DIRECTIONS FOR THIS TASK
Word for word, please copy the listing below, with its pictures left out.
▬▬▬▬▬▬▬▬▬▬
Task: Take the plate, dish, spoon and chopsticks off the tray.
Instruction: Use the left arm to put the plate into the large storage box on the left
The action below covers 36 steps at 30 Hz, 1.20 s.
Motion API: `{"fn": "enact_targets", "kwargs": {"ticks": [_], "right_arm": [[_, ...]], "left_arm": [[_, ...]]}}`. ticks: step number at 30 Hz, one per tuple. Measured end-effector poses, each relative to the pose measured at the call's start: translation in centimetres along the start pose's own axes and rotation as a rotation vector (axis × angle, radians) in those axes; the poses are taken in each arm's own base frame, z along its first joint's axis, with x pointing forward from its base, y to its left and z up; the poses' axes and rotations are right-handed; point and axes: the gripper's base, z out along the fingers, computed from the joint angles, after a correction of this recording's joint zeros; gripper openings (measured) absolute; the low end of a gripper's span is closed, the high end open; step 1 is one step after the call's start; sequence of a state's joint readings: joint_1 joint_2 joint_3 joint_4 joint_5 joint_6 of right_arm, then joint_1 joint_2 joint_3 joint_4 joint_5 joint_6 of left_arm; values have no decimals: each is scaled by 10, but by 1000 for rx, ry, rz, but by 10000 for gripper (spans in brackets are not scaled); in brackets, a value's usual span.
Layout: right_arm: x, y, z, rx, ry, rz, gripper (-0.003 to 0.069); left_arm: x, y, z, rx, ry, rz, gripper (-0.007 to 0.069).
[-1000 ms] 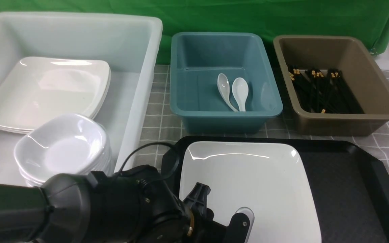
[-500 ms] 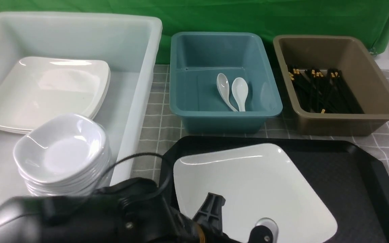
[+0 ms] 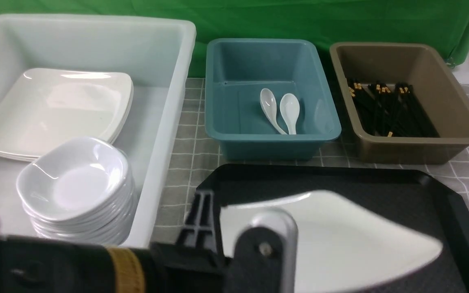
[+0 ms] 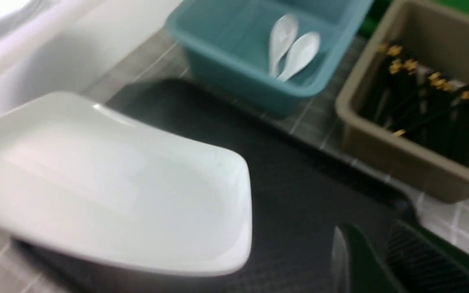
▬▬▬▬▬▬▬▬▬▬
ANSWER AREA
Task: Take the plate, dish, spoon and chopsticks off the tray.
Instruction: Use the left arm to put the plate into the large storage box on the left
The action below covers 36 steps at 30 Hz, 1.20 s.
Motion API: `{"fn": "enact_targets", "kwargs": {"ticks": [_], "right_arm": [[_, ...]], "left_arm": [[_, ...]]}}`. ticks: step number at 30 Hz, one per tuple. Measured end-effector poses, each relative to the pose measured at the call's start: translation in centimetres along the start pose's own axes and rotation as a rotation vector (axis × angle, radians) in those axes; the poses are taken in each arm's own base frame, z along its first joint's axis, with x pointing forward from its base, y to its left and z up; the poses' axes and rotations are right-handed; point and axes: the gripper's base, z out along the fingers, computed from the joint angles, after a correction of this recording's joint zeros; gripper openings (measured) absolute; the low end of a gripper's span is closed, the high end open; step 1 is one step after the call's start; sequence of a state's joint readings: joint_1 joint_2 joint_3 joint_4 joint_5 joint_6 of right_arm, then joint_1 joint_2 joint_3 joint_4 joint_5 joint_6 of left_arm; values have no decimals: each is scaled by 10, but by 1000 for rx, ry, rz, but by 10000 for gripper (spans in brackets are not scaled); in brackets, a value's usual span.
Layout: right_arm: x, y, z, rx, ry, rz, gripper (-0.003 to 0.069); left_arm: x, y, z, rx, ry, rz, gripper (-0.007 to 0.069).
[-1000 ms] 
[-500 ms] 
[+0 ms] 
[+0 ms] 

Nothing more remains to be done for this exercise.